WORK ITEM: Locate, in the data below, the line that contains "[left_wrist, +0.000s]" and the line that contains "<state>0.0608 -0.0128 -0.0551"; reproduce exactly those two lines and every line between them, nothing more.

RECORDED DATA:
════════════════

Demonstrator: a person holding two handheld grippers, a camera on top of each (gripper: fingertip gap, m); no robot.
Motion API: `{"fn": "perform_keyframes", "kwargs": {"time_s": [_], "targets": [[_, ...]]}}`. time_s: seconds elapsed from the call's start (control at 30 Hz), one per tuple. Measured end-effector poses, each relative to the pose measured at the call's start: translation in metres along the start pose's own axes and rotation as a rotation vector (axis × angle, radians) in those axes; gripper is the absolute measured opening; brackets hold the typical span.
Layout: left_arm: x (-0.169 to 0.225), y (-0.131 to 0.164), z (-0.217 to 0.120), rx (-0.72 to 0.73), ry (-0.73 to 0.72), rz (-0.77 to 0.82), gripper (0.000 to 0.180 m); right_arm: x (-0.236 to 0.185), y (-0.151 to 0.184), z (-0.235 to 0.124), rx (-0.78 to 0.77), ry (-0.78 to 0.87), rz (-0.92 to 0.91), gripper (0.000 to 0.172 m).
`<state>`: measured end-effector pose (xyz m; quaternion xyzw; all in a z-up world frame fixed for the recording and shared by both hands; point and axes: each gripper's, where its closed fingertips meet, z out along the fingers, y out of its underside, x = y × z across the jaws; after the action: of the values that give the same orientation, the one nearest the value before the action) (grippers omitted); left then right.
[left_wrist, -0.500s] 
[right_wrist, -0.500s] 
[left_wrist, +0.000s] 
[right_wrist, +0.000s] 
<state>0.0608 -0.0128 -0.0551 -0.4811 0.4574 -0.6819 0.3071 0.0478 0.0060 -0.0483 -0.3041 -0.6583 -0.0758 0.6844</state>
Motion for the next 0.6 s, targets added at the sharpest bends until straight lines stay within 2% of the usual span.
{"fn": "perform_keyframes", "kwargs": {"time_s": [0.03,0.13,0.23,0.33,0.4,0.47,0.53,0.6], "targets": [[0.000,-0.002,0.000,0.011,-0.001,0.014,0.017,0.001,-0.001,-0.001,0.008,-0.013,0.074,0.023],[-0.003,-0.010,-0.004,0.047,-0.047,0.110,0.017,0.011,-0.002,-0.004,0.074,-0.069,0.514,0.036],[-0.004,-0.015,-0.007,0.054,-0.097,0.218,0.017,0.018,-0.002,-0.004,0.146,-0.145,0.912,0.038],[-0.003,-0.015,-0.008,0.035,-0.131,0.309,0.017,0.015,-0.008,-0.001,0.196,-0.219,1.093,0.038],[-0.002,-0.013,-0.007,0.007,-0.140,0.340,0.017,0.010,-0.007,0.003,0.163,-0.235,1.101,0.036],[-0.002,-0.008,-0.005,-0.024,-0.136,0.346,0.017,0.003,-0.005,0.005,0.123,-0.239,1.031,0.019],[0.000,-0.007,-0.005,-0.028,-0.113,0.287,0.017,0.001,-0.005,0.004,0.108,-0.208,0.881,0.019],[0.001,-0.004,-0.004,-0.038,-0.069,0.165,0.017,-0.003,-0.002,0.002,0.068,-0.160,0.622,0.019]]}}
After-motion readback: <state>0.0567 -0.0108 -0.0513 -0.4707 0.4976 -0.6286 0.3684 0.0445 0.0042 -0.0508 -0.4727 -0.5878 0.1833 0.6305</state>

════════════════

SOLUTION TO THE EXERCISE:
[left_wrist, +0.000s] 
[right_wrist, +0.000s] 
<state>0.0608 -0.0128 -0.0551 -0.4811 0.4574 -0.6819 0.3071 0.0478 0.0060 -0.0483 -0.3041 -0.6583 -0.0758 0.6844</state>

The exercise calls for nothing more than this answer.